## [TASK]
Every entry should come back exactly as written, minus the pictures.

## [ENTRIES SUPPLIED]

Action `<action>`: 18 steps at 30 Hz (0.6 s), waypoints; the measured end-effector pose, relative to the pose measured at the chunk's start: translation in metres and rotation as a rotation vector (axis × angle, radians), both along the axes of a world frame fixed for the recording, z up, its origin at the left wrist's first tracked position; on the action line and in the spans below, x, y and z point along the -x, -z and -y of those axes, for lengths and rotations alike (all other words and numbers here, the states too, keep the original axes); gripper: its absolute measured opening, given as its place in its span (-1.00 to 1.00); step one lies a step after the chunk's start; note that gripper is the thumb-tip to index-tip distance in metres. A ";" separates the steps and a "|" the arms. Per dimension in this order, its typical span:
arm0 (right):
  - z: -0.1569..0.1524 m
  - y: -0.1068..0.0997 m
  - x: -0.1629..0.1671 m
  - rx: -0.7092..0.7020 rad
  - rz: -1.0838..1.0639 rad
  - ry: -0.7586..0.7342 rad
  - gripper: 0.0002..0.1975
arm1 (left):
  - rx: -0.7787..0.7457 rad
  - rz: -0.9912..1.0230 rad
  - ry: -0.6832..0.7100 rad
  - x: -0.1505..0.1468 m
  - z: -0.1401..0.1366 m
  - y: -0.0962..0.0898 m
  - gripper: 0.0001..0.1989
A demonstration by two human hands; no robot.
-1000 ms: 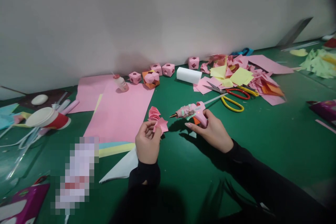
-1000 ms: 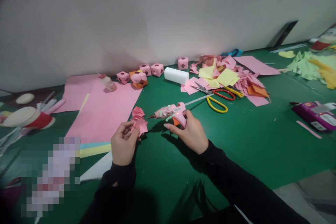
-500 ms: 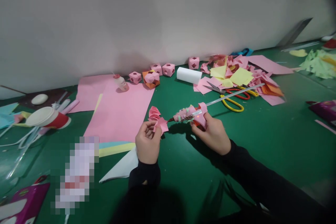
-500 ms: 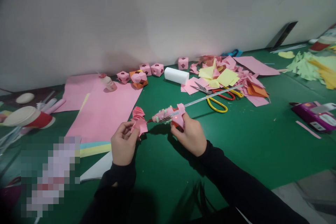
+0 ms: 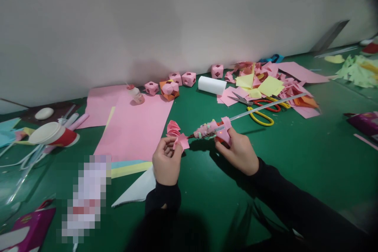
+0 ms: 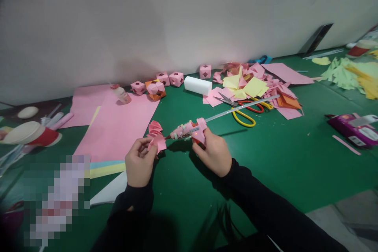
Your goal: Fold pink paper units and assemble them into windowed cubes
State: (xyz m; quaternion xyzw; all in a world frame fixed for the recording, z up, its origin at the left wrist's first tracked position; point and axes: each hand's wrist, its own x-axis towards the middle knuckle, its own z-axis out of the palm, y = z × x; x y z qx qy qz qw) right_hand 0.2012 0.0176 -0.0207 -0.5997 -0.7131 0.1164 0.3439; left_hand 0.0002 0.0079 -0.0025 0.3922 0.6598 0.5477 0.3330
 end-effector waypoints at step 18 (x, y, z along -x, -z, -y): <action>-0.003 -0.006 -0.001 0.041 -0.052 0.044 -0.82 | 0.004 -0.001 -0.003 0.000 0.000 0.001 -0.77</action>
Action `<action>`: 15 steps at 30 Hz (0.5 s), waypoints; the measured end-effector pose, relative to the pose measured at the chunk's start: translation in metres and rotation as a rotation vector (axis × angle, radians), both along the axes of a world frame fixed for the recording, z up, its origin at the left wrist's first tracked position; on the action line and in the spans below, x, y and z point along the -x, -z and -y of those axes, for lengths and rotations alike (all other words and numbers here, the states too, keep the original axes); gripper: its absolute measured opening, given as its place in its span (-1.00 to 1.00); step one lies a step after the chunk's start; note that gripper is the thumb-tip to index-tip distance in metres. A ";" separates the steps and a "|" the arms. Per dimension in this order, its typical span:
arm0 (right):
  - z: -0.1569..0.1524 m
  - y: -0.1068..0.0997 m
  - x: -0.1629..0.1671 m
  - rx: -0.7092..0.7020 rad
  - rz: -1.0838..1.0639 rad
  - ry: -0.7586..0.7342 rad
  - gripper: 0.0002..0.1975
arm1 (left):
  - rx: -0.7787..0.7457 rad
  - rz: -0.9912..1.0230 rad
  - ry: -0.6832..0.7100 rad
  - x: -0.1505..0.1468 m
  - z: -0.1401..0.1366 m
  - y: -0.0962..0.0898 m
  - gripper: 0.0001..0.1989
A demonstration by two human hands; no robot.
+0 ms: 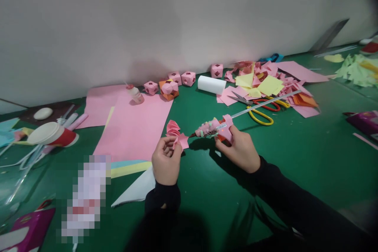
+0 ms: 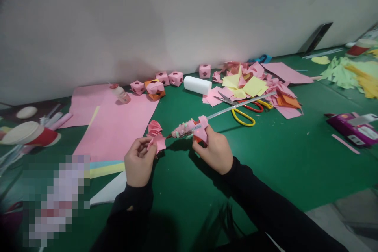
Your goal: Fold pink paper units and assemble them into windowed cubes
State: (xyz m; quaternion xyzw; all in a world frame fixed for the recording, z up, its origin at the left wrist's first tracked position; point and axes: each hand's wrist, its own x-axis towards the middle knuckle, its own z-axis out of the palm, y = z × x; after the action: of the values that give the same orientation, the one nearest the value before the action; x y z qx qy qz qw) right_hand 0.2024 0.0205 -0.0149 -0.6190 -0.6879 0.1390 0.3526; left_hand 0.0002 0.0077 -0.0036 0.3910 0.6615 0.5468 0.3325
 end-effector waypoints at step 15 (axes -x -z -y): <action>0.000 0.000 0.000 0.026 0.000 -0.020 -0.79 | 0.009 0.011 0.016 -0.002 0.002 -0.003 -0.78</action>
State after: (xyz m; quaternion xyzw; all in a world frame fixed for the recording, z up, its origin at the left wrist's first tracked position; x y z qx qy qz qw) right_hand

## [RESULT]
Action `<action>`: 18 steps at 30 Hz (0.6 s), waypoints; the measured end-effector pose, relative to the pose measured at the chunk's start: translation in metres and rotation as a rotation vector (axis × angle, radians), both along the axes of a world frame fixed for the recording, z up, its origin at the left wrist's first tracked position; on the action line and in the spans below, x, y and z point along the -x, -z and -y of those axes, for lengths and rotations alike (all other words and numbers here, the states too, keep the original axes); gripper: its absolute measured opening, given as its place in its span (-1.00 to 1.00); step one lies a step after the chunk's start; note that gripper is the thumb-tip to index-tip distance in metres. A ";" separates the steps and a "|" the arms. Per dimension in this order, its typical span:
arm0 (right):
  - z: -0.1569..0.1524 m
  - y: -0.1068..0.0997 m
  - x: -0.1629..0.1671 m
  - rx: -0.7092..0.7020 rad
  - rz: -1.0838..1.0639 rad
  - ry: -0.7586..0.7342 rad
  - gripper: 0.0002..0.1975
arm1 (left):
  - rx: -0.7787..0.7457 rad
  - rz: -0.9912..1.0230 rad
  - ry: -0.6832..0.7100 rad
  - x: -0.1505..0.1468 m
  - z: -0.1401..0.1366 m
  - y: -0.0962..0.0898 m
  - gripper: 0.0001..0.1989
A demonstration by two human hands; no robot.
-1000 ms: 
-1000 ms: 
-500 ms: 
-500 ms: 
+0 ms: 
+0 ms: 
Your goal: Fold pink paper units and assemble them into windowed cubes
State: (xyz m; quaternion xyzw; all in a world frame fixed for the recording, z up, its origin at the left wrist's first tracked position; point and axes: each hand's wrist, its own x-axis towards the middle knuckle, its own z-axis out of the palm, y = z × x; x y z qx qy qz qw) right_hand 0.2012 0.0176 -0.0207 -0.5997 -0.7131 0.1164 0.3439; left_hand 0.0002 0.0079 -0.0025 0.3922 0.6598 0.5477 0.3330
 end-effector waypoints at step 18 (x, y, z along -x, -z, -y): <action>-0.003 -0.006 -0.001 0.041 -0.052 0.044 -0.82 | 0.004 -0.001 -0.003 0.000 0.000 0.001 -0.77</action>
Action `<action>`: 15 steps at 30 Hz (0.5 s), waypoints; the measured end-effector pose, relative to the pose measured at the chunk's start: translation in metres and rotation as a rotation vector (axis × angle, radians), both along the axes of a world frame fixed for the recording, z up, its origin at the left wrist's first tracked position; on the action line and in the spans below, x, y and z point along the -x, -z and -y of those axes, for lengths and rotations alike (all other words and numbers here, the states too, keep the original axes); gripper: its absolute measured opening, given as its place in its span (-1.00 to 1.00); step one lies a step after the chunk's start; note that gripper is the thumb-tip to index-tip distance in metres. A ";" separates the steps and a "|" the arms. Per dimension in this order, its typical span:
arm0 (right):
  - z: -0.1569..0.1524 m
  - y: -0.1068..0.0997 m
  - x: -0.1629..0.1671 m
  - rx: -0.7092..0.7020 rad
  - rz: -1.0838..1.0639 rad
  - ry: -0.7586..0.7342 rad
  - gripper: 0.0002..0.1975
arm1 (left):
  - rx: -0.7787..0.7457 rad
  - rz: -0.9912..1.0230 rad
  - ry: -0.6832..0.7100 rad
  - x: -0.1505..0.1468 m
  - z: -0.1401..0.1366 m
  - y: -0.0962..0.0898 m
  - gripper: 0.0001..0.1989
A demonstration by two human hands; no robot.
+0 ms: 
+0 ms: 
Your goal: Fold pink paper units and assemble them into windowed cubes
State: (xyz m; quaternion xyzw; all in a world frame fixed for the recording, z up, its origin at the left wrist's first tracked position; point and axes: each hand's wrist, its own x-axis towards the middle knuckle, its own z-axis out of the palm, y = z × x; after the action: of the values that give the same orientation, the one nearest the value before the action; x y z qx qy qz qw) right_hand 0.2024 0.0205 -0.0149 -0.6190 -0.6879 0.1390 0.3526; left_hand 0.0002 0.0077 -0.0036 0.3910 0.6615 0.5468 0.3325
 end-effector waypoints at step 15 (axes -x -z -y): <action>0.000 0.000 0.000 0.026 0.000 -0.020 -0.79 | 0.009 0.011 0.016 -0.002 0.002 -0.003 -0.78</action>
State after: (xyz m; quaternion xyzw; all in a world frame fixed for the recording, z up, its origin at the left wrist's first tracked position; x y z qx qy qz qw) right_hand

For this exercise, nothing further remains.